Validation nodes need to ensure that the network can withstand distributed denial-of-service (DDoS) attacks.

A recommended way to mitigate such risks is to use Sentry nodes to build a network topology that can protect validation nodes.

Validation nodes should only be connected to full nodes they trust, such as full nodes maintained by themselves or nodes run by other validators known in the community. Validation nodes will typically run in data centres. Most data centres provide networks that are directly connected to cloud service providers. Validation nodes can connect to Sentry nodes on the cloud through such networks. This shifts the burden of DDoS attacks directly from validation nodes to their Sentry nodes, and it may be necessary to start or activate new Sentry nodes to reduce the impact of such attacks when necessary.

Sentry nodes can quickly start or change their IP addresses. Since the links between verification nodes and Sentry nodes are in the private IP network, hackers cannot directly attack the verification nodes through the network.

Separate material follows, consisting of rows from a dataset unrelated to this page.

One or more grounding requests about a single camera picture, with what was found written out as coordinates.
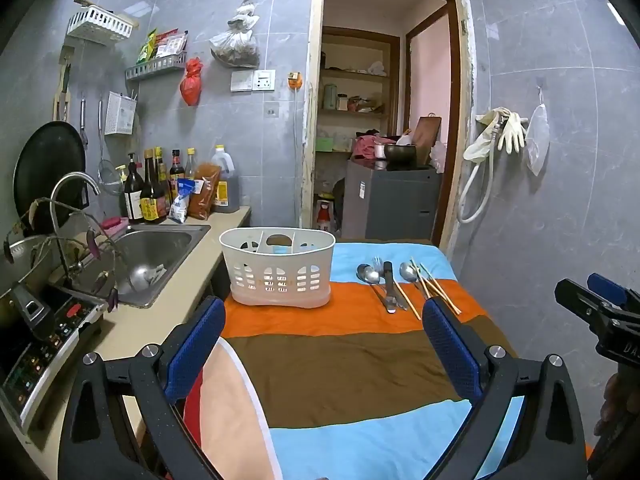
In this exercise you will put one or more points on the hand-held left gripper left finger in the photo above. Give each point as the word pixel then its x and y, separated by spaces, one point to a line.
pixel 197 345

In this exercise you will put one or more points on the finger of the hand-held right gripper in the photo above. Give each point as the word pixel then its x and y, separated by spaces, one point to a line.
pixel 605 285
pixel 580 300

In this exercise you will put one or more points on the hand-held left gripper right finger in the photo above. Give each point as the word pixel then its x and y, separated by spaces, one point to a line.
pixel 450 350

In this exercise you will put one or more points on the wooden chopstick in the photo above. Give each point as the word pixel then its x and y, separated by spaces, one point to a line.
pixel 435 296
pixel 417 271
pixel 407 301
pixel 440 290

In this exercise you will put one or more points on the patterned steel knife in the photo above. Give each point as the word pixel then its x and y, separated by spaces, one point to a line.
pixel 388 280

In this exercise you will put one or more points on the white plastic utensil basket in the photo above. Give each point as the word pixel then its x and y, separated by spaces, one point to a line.
pixel 235 255

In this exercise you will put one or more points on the silver spoon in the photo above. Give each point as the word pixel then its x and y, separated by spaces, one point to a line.
pixel 374 276
pixel 363 272

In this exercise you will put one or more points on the silver fork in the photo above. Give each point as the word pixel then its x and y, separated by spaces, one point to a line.
pixel 377 263

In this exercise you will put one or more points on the person's right hand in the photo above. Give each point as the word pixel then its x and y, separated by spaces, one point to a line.
pixel 612 400

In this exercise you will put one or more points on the grey sink cloth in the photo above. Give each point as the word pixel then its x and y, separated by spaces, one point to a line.
pixel 156 271

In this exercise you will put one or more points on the striped blanket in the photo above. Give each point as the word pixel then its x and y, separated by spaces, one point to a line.
pixel 350 360

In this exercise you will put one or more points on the stainless steel sink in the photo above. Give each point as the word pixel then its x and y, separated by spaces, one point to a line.
pixel 150 250

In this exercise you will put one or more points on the blue white packet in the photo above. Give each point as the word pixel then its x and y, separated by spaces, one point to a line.
pixel 180 205

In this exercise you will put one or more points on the pink soap box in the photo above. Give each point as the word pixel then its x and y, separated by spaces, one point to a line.
pixel 115 224

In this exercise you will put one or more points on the wilted purple plant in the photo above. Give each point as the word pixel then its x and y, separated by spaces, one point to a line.
pixel 92 242

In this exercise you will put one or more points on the red spice bag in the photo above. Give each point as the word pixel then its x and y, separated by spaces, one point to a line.
pixel 205 195

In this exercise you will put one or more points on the cooking oil jug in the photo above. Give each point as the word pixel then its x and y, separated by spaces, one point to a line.
pixel 227 195

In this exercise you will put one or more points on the induction cooker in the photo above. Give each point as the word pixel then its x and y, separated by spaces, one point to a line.
pixel 45 360

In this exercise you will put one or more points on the dark pump bottle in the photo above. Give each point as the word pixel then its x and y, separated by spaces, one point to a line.
pixel 134 200

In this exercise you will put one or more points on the grey cabinet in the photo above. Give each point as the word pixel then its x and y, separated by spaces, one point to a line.
pixel 395 200

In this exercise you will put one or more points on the clear hanging plastic bag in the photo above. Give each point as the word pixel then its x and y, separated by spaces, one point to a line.
pixel 537 135

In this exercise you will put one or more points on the dark sauce bottle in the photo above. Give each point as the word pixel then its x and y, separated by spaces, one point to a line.
pixel 176 170

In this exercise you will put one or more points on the cream rubber glove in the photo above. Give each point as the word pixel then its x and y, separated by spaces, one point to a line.
pixel 475 152
pixel 512 132

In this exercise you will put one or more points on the clear glass bottle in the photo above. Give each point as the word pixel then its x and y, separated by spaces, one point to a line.
pixel 190 165

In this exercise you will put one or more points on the red white bottle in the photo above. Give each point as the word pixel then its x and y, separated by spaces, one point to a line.
pixel 325 217

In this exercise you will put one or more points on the yellow pump bottle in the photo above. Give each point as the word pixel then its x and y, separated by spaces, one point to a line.
pixel 121 180

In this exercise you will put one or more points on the mesh strainer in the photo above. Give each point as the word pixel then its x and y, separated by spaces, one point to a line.
pixel 111 180

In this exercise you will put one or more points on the yellow cap sauce bottle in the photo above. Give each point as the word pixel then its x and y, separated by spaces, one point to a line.
pixel 160 160

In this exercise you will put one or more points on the steel pot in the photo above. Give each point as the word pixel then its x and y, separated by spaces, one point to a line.
pixel 20 265

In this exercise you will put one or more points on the dark metal bowl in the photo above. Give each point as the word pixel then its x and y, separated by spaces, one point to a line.
pixel 400 155

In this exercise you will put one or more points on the chrome faucet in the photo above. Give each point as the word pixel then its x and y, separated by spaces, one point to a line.
pixel 75 176

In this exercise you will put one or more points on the wooden cutting board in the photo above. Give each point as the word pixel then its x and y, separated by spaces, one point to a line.
pixel 429 135

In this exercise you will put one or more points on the pink cloth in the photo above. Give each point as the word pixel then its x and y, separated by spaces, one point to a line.
pixel 365 147

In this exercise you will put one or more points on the black wok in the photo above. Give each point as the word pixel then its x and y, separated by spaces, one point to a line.
pixel 47 170

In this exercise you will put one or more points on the green box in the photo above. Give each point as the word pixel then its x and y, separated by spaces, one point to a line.
pixel 324 144

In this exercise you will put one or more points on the steel ladle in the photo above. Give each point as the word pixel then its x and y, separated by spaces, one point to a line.
pixel 82 115

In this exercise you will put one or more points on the red plastic bag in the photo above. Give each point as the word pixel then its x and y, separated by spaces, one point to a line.
pixel 191 85

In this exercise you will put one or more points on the green canister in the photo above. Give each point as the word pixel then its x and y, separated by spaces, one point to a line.
pixel 330 97

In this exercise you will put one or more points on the wooden shelf unit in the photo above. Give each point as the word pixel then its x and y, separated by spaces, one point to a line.
pixel 355 74

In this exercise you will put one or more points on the wooden spatula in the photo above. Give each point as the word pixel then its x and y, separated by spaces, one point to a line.
pixel 64 85

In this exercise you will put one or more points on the clear bag of dried goods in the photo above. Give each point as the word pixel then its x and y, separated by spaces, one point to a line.
pixel 235 47

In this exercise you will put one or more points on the green snack packet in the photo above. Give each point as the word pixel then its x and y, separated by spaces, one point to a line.
pixel 147 47

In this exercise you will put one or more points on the red snack packet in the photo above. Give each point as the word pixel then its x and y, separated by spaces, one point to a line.
pixel 172 44

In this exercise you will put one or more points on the door frame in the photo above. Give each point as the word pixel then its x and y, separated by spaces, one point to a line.
pixel 307 135

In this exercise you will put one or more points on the white wall utensil holder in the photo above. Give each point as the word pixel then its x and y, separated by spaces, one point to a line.
pixel 120 115

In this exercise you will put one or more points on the small wall outlet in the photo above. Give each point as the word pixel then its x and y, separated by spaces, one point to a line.
pixel 272 109

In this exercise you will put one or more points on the white wall switch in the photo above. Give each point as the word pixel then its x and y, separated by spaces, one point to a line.
pixel 242 81

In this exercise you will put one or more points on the white wall socket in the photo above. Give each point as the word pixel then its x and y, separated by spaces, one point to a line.
pixel 264 80

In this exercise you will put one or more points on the grey wall shelf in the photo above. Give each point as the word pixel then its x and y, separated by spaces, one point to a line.
pixel 155 66

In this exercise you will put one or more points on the orange wall hook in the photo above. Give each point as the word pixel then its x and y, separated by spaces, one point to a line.
pixel 295 80

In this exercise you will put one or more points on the white wall basket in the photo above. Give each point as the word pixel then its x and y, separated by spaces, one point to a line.
pixel 100 22

This will ensure that block proposals and votes of validation nodes will always be broadcast normally by Sentry nodes.

To configure the Sentry node architecture, you can follow the following instructions:

Validation nodes should edit their config.toml:

# Comma separated list of nodes to keep persistent connections
# Do not add private peers to this list if you do not want them advertised

persistent_peers = [list of sentry nodes]

# Set true to enable the peer-exchange reactor
pex = false

Sentry nodes should edit their config.toml:

# comma separated list of peer IDs to keep private (will not be gossiped to other peers)
# Example ID: 3e16af0cead27979e1fc3dac57d03df3c7a77acc

private_peer_ids = "node_ids_of_private_peers"